A propaganda pela adesão voluntária da quarentena, no entanto, esbarrou no cenário de extrema desigualdade social da América Latina: afinal, como pedir para um chefe de família, que não possui uma renda estável tampouco suficiente para abastecer o seu lar por 15 dias, ficar em casa? O dilema entre ficar em casa e conseguir comida e pagar as contas então, nos países Latinos, escancarou o problema histórico da pobreza, da informalidade e da concentração de renda.
Isto, somado a demora, por parte dos governos, desabastecidos por anos e anos de desvio de dinheiro e corrupção, em dar suporte assistencial econômico para incentivar a quarentena – até então a única forma de conter a contaminação em massa – , resultou num baixo índice de isolamento social; no Brasil, especialmente, o maior país da região, até maio de 2020 não ultrapassou a casa dos 50%, distante da meta ideal de 70% recomendado pelas autoridades sanitárias internacionais e especialistas no assunto.
Num efeito dominó, o que mais se temia começou a acontecer: a curva crescente de infecções, de forma vertiginosa em muitos países, colapso nos sistemas de saúde locais e muitas, muitas mortes, mais e mais rápidas do que se imaginava.

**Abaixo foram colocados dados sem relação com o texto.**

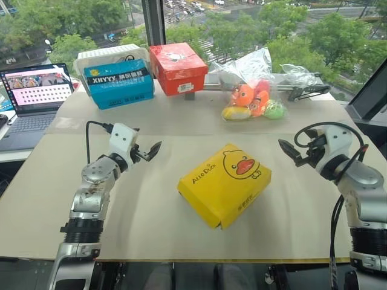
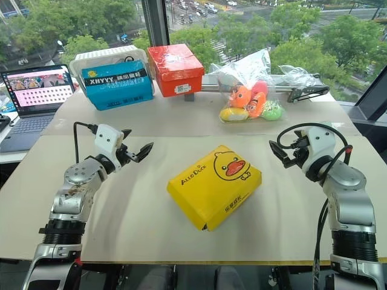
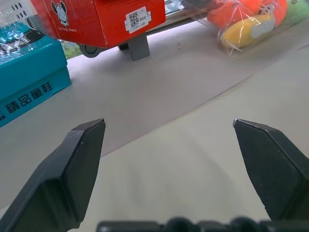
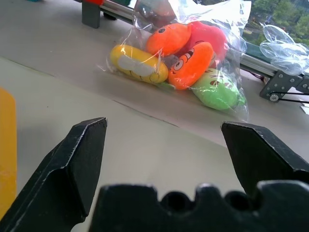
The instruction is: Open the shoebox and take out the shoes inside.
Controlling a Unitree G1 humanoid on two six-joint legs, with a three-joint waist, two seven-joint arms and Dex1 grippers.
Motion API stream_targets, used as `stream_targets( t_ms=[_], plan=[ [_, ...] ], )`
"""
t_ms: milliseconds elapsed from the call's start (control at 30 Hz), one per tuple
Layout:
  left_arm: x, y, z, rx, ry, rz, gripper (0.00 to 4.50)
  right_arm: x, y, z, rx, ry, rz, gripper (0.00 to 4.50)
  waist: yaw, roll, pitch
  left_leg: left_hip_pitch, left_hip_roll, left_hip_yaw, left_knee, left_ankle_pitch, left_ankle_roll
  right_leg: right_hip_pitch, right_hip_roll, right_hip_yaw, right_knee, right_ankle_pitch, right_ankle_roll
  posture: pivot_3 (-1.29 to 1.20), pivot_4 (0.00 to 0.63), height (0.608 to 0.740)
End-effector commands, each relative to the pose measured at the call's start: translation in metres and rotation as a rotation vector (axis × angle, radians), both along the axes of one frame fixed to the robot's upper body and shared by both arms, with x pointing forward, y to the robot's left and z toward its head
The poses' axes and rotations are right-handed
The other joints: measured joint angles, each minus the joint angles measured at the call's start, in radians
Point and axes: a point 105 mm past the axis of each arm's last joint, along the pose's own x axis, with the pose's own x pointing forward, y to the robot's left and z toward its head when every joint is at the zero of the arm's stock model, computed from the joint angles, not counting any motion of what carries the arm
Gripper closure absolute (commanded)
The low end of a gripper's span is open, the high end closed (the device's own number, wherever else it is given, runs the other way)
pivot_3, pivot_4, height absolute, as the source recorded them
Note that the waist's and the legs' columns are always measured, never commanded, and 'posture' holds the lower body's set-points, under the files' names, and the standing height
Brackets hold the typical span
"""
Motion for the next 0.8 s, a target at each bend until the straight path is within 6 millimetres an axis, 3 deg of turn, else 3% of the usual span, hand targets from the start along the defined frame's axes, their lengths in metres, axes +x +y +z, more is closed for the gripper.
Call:
stream_targets(
  t_ms=[33,167,267,400,533,667,800],
  plan=[
    [0.003,0.003,0.021,-0.003,-0.056,-0.007,0.0,-0.002,0.007,0.023,0.0,-0.058,0.036,0.05,0.0,0.0,0.0,0.0,0.0,0.0,0.0,0.0,0.0,0.0,0.0,0.0,0.0,0.0,0.0,0.0,0.15,0.74],
    [0.006,0.003,0.037,0.035,-0.103,-0.067,0.0,-0.004,0.006,0.027,-0.027,-0.03,0.05,0.05,-0.001,0.0,0.0,0.0,0.0,0.0,0.0,0.0,0.0,0.0,0.001,0.0,0.001,0.0,0.0,0.0,0.15,0.74],
    [0.007,-0.007,0.043,0.098,-0.114,-0.169,0.0,-0.012,0.002,0.038,0.019,-0.012,0.088,0.05,0.0,0.0,0.0,0.0,0.0,0.001,0.0,0.0,0.0,0.0,0.0,0.0,-0.001,0.0,0.0,0.0,0.15,0.74],
    [-0.003,-0.031,0.047,0.195,-0.083,-0.395,0.0,-0.035,0.001,0.047,-0.006,0.059,0.158,0.05,0.005,0.0,0.0,-0.002,-0.001,0.001,0.0,0.0,0.0,0.0,-0.001,0.0,-0.001,0.0,0.001,0.0,0.15,0.74],
    [-0.01,-0.036,0.056,0.259,-0.047,-0.534,0.0,-0.057,-0.003,0.05,-0.057,0.138,0.181,0.05,0.005,0.0,0.0,-0.002,-0.001,0.001,0.0,0.0,0.0,0.0,-0.001,-0.001,-0.002,0.0,0.001,0.0,0.15,0.74],
    [-0.029,-0.042,0.052,0.361,0.023,-0.728,0.0,-0.079,0.001,0.047,-0.056,0.231,0.216,1.14,-0.003,0.0,0.0,-0.001,0.0,0.001,0.0,0.0,0.0,0.0,0.0,0.0,-0.001,0.0,0.001,0.0,0.15,0.74],
    [-0.037,-0.05,0.06,0.357,0.114,-0.828,0.0,-0.106,0.021,0.025,-0.023,0.383,0.303,2.46,-0.002,-0.001,0.001,0.0,0.001,0.002,0.0,0.0,0.0,0.001,0.001,0.001,0.0,0.0,0.001,0.0,0.15,0.74]
  ],
)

O primeiro país da região a sofrer o colapso foi o Equador, registrando que 1/3 da população da cidade de Guayaquil, a segunda maior do país, chegou a contrair o vírus, num universo de 2,7 milhões de pessoas. Guayaquil é uma cidade portuária, o que explica a rota que o vírus tomou e porque foi uma das mais afetadas.

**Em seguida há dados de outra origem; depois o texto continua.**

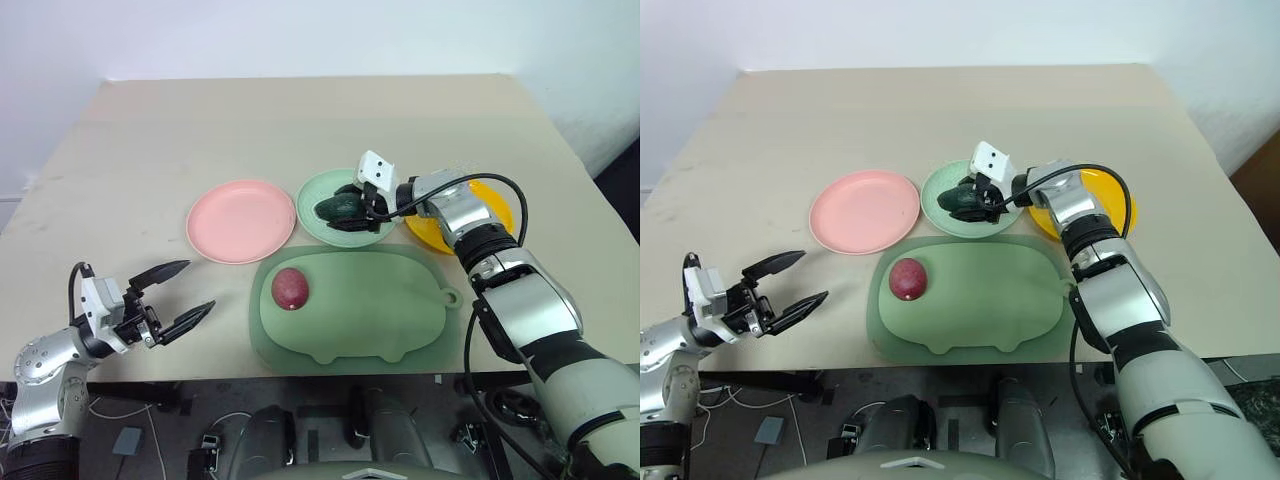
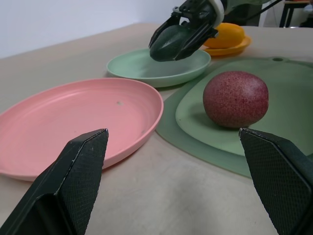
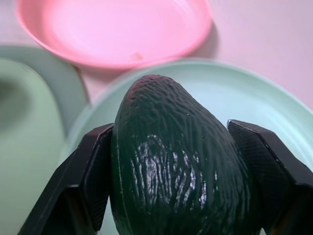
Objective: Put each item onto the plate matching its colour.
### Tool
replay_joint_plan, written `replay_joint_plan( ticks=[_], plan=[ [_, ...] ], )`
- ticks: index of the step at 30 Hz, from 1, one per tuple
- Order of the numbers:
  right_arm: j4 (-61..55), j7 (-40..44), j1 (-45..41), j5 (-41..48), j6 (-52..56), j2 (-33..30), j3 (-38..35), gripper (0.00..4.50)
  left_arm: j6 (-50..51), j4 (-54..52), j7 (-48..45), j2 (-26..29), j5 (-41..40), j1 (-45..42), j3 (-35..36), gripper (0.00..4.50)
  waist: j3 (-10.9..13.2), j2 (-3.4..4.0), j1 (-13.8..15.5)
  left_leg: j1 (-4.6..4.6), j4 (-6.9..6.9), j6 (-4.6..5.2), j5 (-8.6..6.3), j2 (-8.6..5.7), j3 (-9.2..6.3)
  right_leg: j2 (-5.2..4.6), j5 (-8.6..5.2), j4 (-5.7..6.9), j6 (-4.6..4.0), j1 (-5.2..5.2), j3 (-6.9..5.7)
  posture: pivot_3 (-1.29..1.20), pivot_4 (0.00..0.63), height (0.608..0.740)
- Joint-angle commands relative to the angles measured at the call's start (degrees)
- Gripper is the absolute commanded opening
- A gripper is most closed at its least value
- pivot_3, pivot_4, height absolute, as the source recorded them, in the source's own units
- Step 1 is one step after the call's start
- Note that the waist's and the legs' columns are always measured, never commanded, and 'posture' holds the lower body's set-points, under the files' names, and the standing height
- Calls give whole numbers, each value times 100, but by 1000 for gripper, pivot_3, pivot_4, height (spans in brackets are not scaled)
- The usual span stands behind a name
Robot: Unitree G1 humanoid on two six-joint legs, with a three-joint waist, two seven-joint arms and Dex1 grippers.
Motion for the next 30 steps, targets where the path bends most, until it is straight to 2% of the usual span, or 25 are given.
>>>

Presenciamos as cenas de horror que os Equatorianos viveram, registradas por vídeos amadores e pela imprensa local. Corpos empilhados nas ruas, pessoas agonizando na frente de hospitais superlotados, famílias sem conseguir enterrar seus entes queridos, por não haver mais vagas nos cemitérios e, o pior: corpos desaparecidos ou trocados, aumentando a angústia de perder um membro da família ou um amigo, não poder se despedir com um velório normal e nem poder ter a certeza se está enterrando o corpo certo. Um cenário que parece ter saído de um filme apocalíptico, mas que se repetiu em outros lugares da região, inclusive no Brasil, na cidade de Manaus, ao norte do país, no coração da Amazônia.

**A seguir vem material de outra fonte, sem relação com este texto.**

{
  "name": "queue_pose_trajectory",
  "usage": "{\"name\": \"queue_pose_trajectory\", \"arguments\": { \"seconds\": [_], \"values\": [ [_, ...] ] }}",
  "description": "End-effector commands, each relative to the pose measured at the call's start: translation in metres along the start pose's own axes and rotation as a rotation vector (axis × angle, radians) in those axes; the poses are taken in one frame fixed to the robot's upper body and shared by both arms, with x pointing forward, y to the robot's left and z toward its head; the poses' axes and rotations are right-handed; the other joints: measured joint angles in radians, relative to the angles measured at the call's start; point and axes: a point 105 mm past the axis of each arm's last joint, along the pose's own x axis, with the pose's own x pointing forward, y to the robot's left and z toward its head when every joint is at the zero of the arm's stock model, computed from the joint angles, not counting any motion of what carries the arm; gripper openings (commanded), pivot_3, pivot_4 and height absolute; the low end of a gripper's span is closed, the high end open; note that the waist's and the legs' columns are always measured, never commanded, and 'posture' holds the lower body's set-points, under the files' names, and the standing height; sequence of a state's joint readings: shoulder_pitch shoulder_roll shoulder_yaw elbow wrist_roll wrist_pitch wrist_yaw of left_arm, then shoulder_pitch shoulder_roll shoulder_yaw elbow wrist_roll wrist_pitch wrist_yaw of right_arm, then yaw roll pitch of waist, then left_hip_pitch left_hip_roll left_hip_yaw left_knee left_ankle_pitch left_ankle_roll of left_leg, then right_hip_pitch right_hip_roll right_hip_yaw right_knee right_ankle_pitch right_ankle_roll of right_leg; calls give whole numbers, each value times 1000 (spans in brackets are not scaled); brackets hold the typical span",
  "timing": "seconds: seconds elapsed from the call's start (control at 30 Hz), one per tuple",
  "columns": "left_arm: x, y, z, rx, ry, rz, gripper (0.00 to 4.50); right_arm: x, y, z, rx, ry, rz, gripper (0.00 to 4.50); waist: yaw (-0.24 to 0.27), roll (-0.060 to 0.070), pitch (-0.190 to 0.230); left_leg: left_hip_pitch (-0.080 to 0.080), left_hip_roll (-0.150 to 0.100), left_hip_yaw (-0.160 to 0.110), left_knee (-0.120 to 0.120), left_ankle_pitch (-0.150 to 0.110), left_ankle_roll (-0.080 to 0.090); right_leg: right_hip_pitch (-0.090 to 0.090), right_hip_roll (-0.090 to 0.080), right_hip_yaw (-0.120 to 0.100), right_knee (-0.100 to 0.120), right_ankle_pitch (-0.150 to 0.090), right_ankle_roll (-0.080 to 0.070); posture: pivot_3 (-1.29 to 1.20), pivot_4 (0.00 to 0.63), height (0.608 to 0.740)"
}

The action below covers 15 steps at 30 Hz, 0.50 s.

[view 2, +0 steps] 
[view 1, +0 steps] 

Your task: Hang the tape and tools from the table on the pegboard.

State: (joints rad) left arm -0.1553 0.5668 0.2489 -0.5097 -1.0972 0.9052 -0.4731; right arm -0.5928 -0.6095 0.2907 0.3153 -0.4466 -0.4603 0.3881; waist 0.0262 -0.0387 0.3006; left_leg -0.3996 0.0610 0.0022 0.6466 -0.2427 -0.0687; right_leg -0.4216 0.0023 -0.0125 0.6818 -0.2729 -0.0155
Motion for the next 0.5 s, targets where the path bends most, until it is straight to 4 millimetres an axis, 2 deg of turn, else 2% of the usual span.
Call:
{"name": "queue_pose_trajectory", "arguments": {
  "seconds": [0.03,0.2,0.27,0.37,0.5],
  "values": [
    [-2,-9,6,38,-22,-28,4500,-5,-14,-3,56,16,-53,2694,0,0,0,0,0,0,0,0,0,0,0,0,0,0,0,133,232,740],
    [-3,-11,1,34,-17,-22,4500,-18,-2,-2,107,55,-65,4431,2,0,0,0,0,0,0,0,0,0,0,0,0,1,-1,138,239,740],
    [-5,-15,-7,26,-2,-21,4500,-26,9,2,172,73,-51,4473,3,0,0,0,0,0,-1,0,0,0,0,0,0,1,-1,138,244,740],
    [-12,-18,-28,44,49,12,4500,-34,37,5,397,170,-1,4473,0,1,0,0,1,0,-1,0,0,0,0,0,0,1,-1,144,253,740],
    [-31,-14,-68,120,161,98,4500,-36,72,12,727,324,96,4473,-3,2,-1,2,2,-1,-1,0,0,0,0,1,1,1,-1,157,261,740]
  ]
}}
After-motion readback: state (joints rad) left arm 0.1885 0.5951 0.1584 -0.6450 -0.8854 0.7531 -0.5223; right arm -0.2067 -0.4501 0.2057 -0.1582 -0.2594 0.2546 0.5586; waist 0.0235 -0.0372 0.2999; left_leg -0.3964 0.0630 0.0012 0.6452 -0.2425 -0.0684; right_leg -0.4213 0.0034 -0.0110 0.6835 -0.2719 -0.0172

Diante do que ocorreu no Equador, e mesmo nos Estados Unidos que, com toda a estrutura chegou a registrar quase 5 mil mortes em um único dia (em 17/04/20), os outros países da região começaram a adotar medidas mais rígidas para frear o avanço da pandemia. Chile e Argentina, por exemplo, impuseram multa a quem desobedecesse a ordem de sair apenas para atividades essenciais. O Peru decretou rodízio de circulação entre homens e mulheres, considerando a vulnerabilidade e o aumento de índices de violência doméstica, índice este que também aumentou no Brasil e no México. A Colômbia chegou ao extremo de punir com prisão, em praça pública, os que insistiram em sair sem comprovação de necessidade.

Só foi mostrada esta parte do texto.